Of the Keizertimes

Last month, Jerry Nuttbrock’s proposal to build a patio at the Keizer Rapids Park amphitheater wasn’t approved, in part, because he was asking for too much.

This month, Nuttbrock brought his revised plan with more exact cost estimates back to the Keizer Park and Recreation Advisory Board.

This time, the project almost wasn’t approved because it didn’t cost enough.

Ultimately the Parks Board gave Nuttbrock the remaining $5,000 from this year’s matching grant program fund. Nuttbrock expects to start the 2,400 square foot project in early June and be done by the end of the month.

Parks Board members typically seek to fund applications where the proponent will fund at least half of the total project cost. For this project, Nuttbrock listed a total cost of $8,350. Since the part not covered by the grant would be $3,350, that caused some concerns, especially for Richard Walsh.

Nuttbrock noted he switched from pavers to concrete for decorative touches and made other cuts as well.

“That has lowered the cost of the project,” Nuttbrock said. “I’ve reduced the numbers. With these numbers, I’m confident we can get the whole thing done.”

William Criteser was the first to notice the proposal didn’t cover half the cost.

“Shouldn’t they put up an equal amount?” Criteser said.

Walsh agreed.

“That was the idea,” Walsh said.

As such, one idea was to lower the matching amount to $3,300 from $5,000.

“I’m concerned that Jerry’s already been here a few times,” Scott Klug said. “If we tell him he’s only getting $3,300 instead of $5,000, it will be the third time he’s been sent out and come back again.”

Walsh noted the Parks Board has the authority to spend funds, but is still accountable to the city council.

“I went to the (budget committee on May 5),” Walsh said. “They were interested in the idea that we double the funds. If we tell them we don’t quite double the funds on something, it’s not quite the success.”

Klug argued Nuttbrock had other costs not being shown.

“We’re getting more than double on this, because Jerry is getting labor and he’s getting special deals,” Klug said.

Walsh pointed out the doubling needs to be seen on paper.

“When we go back to the city council, for the program to be funded more our big pitch is you give us $1,000 and you get $2,000 out of it,” he said. “I would rather have Jerry add to it to make it double. Add another piece to make it $5,000, it would be a 50-50 match and it’ll be good.”

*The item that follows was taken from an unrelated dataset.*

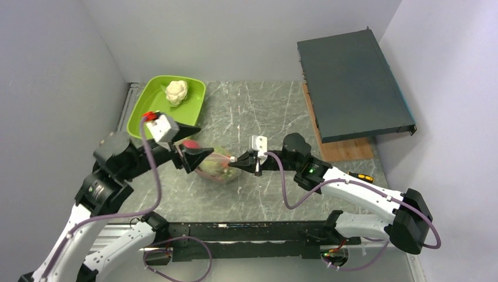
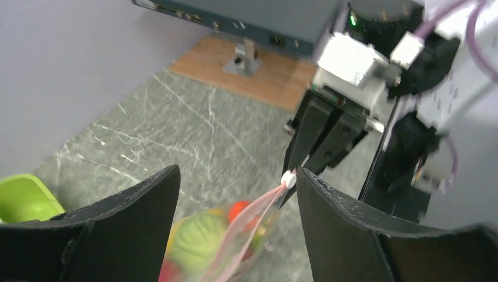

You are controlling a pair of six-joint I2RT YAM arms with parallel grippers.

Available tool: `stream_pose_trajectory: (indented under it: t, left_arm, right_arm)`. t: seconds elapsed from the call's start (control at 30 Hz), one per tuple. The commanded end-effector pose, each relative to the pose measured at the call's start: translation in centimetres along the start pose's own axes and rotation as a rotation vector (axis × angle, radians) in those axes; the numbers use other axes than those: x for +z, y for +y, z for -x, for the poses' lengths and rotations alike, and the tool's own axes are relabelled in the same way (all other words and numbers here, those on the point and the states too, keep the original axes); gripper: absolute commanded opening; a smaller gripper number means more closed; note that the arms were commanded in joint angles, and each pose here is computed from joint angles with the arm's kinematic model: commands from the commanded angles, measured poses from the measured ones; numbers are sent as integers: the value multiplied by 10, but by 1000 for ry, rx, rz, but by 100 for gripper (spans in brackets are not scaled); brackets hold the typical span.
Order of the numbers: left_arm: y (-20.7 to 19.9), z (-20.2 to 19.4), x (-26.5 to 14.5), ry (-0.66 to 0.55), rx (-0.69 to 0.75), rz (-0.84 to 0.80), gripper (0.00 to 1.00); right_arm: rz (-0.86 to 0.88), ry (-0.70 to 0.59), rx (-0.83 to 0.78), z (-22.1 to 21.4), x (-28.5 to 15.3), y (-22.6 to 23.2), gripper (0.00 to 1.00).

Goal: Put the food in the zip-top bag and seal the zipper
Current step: Adjust the zipper food storage bag at the center of the board.

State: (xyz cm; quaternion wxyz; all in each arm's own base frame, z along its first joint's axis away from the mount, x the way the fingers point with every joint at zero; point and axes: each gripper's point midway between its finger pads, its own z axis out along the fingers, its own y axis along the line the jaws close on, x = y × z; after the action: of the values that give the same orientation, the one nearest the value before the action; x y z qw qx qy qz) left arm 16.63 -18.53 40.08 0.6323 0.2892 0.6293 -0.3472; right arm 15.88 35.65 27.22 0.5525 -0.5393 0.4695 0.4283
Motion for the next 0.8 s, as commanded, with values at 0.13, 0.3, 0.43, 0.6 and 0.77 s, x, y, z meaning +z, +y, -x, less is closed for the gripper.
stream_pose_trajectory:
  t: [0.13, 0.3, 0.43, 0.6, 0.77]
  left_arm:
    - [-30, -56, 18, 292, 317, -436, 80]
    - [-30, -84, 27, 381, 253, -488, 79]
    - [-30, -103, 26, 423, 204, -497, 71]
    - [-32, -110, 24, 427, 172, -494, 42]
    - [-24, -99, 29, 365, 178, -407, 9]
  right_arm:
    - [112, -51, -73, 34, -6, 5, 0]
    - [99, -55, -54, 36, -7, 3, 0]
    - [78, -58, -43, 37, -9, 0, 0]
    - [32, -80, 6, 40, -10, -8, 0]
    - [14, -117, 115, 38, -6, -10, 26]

After further discussion, Walsh came back to the same point.

“I think we can approve this on the condition that you raise things (to be) worth $5,000,” he told Nuttbrock.

Criteser said an option would then be to fund Nuttbrock at $3,300. Walsh asked if Nuttbrock could take that, then come back in June to add the rest after the council approves next year’s budget, which is scheduled to take place on June 1. The next Parks Board meeting is June 9.

“That is workable,” Nuttbrock said. “I want to do it in June. Either I take what I get now, or I withdraw and come back June 9. There’s going to be $15,000 sitting there and I can be first back in line. I don’t want to build in August and have it sit there (until next summer).”

Bill Lawyer, Public Works director, cautioned Parks Board members against two separate fundings.

“It would be cleaner if one application for a project was approved by the Parks Board, as opposed to some now, some later,” Lawyer said.

Lawyer also warned Walsh was “creating a beast” when talking about coming up with a policy to lower the amount granted if the math at the proposed level was less than 50 percent.

“I want to caution the board to try to make everything equal and fair,” Lawyer said. “Don’t create a situation for every situation. The program will lose credibility.”

A motion to accept the proposal and give Nuttbrock $5,000 was approved by a 5-1 vote. Walsh voted in favor but still had reservations.

“I’m voting aye, because I know you guys do fantastic work,” Walsh told Nuttbrock. “But if you get anything extra, I ask that you put in something extra to help us double the grant. The doubling mark is the thing. We want to tell citizens we’ve doubled the money.”

Nuttbrock was appreciative of the funding.

“Thank you,” he said. “You’re going to love this project.”